>>>
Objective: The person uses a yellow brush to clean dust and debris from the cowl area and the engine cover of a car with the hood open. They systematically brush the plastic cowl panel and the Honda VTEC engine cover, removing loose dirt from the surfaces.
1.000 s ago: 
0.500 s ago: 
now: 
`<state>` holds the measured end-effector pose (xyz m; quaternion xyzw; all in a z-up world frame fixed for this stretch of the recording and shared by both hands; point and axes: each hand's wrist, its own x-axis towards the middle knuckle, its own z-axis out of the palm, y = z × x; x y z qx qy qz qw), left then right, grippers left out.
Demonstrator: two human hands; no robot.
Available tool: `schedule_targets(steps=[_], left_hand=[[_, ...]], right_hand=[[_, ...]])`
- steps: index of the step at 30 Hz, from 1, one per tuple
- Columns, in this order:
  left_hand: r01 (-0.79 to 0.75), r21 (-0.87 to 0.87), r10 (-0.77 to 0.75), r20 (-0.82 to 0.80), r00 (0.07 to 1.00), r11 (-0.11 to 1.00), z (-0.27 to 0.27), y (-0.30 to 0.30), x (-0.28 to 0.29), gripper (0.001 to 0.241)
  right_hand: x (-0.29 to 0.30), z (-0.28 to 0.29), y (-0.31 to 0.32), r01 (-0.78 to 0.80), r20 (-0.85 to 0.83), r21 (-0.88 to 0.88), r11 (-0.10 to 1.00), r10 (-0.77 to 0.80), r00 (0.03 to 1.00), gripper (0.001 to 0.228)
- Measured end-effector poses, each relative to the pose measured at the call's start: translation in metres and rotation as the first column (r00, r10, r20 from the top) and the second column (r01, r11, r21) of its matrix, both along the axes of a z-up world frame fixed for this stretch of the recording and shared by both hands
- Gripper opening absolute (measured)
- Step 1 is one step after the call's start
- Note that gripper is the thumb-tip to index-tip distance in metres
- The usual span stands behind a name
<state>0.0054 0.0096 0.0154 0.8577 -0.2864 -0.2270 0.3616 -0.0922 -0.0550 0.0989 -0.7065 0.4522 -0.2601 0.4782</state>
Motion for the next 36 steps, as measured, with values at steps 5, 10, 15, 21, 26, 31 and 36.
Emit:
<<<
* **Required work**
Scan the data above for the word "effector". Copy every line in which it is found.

* **Exercise output**
`<state>` holds the measured end-effector pose (xyz m; quaternion xyzw; all in a z-up world frame fixed for this stretch of the recording and shared by both hands; point and axes: each hand's wrist, its own x-axis towards the middle knuckle, its own z-axis out of the palm, y = z × x; x y z qx qy qz qw), left then right, grippers left out.
- Measured end-effector poses, each relative to the pose measured at the call's start: translation in metres and rotation as the first column (r00, r10, r20 from the top) and the second column (r01, r11, r21) of its matrix, both along the axes of a z-up world frame fixed for this stretch of the recording and shared by both hands

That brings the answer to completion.